# Running full course- with video



## wildo (Jul 27, 2006)

Another AgilityNerd course (see here). Looked pretty fun. As I mentioned in the video description, Pimg was pretty parched and tired from chasing me around on my lawn mower. She clearly looks tired, and I'm having to verbally motivate her. I think I might have pushed a little too hard though as she has a slight limp in her front legs today (video is from last night). I'll give her some time before attempting this again.

My a-frame was setup pretty much where the weave poles need to go so I just used it in place of he weaves. Truth is, I've been putting off weaving as I'm terrified Pimg's going to twist her knee again. I'll have to start that training back up sometime though. I also wasn't able to build the full intro since I don't have a broad jump, and ran out of bar jumps. It's pretty close though.

Course map:


----------



## Liesje (Mar 4, 2007)

Cool! Love seeing the course map and the video.


----------



## kbella999 (Jan 6, 2012)

Nice run. Thanks for posting the video and course map.


----------



## wildo (Jul 27, 2006)

An Update! As I mentioned, Pimg really wasn't in peak mode when I took that first video. After watching it, I didn't even want to post it. But I'm glad I did because now you will have something to compare this video with! Yes, that's right- an update video!

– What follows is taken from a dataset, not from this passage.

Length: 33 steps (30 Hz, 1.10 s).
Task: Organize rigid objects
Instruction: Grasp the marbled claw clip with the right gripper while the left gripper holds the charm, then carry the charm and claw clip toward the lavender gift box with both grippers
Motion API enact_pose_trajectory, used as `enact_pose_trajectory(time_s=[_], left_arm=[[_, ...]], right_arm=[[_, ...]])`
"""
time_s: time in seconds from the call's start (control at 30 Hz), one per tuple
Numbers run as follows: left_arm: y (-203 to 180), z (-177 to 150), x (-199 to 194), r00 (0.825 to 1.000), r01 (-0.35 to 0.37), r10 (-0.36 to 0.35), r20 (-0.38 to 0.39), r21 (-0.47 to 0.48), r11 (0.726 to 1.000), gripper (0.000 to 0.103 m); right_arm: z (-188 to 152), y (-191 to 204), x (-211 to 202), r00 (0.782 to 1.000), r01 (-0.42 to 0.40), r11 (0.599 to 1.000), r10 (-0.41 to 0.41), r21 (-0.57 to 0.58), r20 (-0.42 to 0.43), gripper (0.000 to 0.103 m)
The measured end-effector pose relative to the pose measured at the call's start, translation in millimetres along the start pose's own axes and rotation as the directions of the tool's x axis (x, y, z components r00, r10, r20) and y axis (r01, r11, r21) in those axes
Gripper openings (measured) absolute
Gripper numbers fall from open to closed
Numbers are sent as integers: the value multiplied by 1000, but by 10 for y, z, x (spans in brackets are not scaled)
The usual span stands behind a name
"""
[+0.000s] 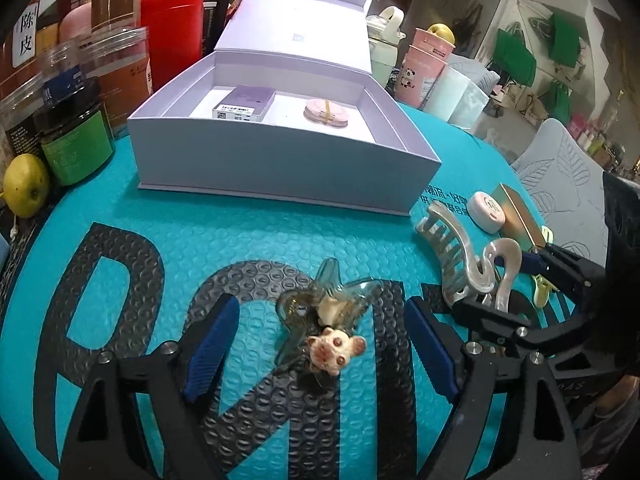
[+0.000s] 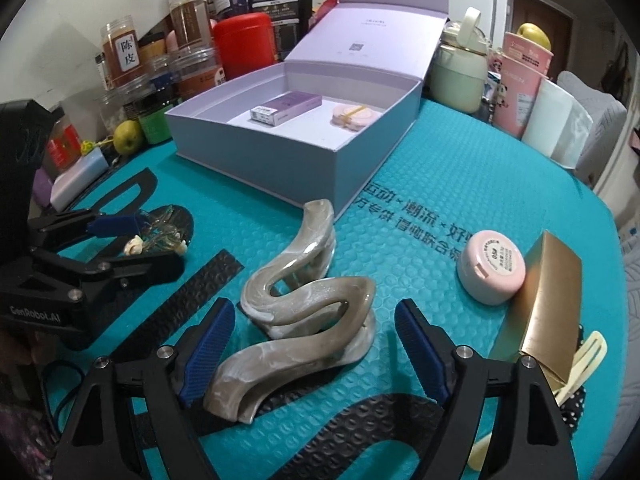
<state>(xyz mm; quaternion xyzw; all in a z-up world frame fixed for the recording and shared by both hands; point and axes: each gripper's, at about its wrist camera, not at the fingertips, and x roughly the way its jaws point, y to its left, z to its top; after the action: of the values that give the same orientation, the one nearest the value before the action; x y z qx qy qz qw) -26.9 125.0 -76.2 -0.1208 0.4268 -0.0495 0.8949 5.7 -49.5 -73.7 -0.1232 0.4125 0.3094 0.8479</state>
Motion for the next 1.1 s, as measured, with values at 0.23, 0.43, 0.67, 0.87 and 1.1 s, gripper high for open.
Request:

When I got home for my lunch break today, Pimg was in GREAT spirits! I mean, she was all over the place. I don't know what had her so amped up, but it seemed like she wanted nothing more than to do some agility! She was seeking out jumps as I throw the ball for her. Her foot pad doesn't seem to be bothering her one bit, so we went for it.

What a remarkable run! Check out some of those tight turns! As MRL likes to say, "fast fast fast!" I see her break the plane of the first jump at 0:43 and finish the a-frame at 1:08. That's a total of 25secs! Not bad for 18 obstacles! I swear- this dog NEVER ceases to *amaze* me! I'm so proud!


----------



## MaggieRoseLee (Aug 17, 2001)

WOW Wildo! You both looked great! Looks like you are upping your FAST FAST FAST too!

Isn't it so great when our dogs heal up well!


----------



## wildo (Jul 27, 2006)

Thanks MRL! I'm trying to up my speed. In just a couple more weeks, I turn 30- the age that in my opinion, one has to grow up and become a true, responsible adult. I've had my fun, and in a couple weeks I'll be taking some responsibility for my body. Gonna start a fitness plan and get some weight off. It's funny how amazingly athletic my dog is, yet I'm anything but! I foresee a lot of painful sprints in my backyard coming soon. Honestly- I'm not looking forward to it!!


----------



## MaggieRoseLee (Aug 17, 2001)

> I turn 30- the age that in my opinion, one has to grow up and become a true, responsible adult


Uh oh, I'm in trouble ........


----------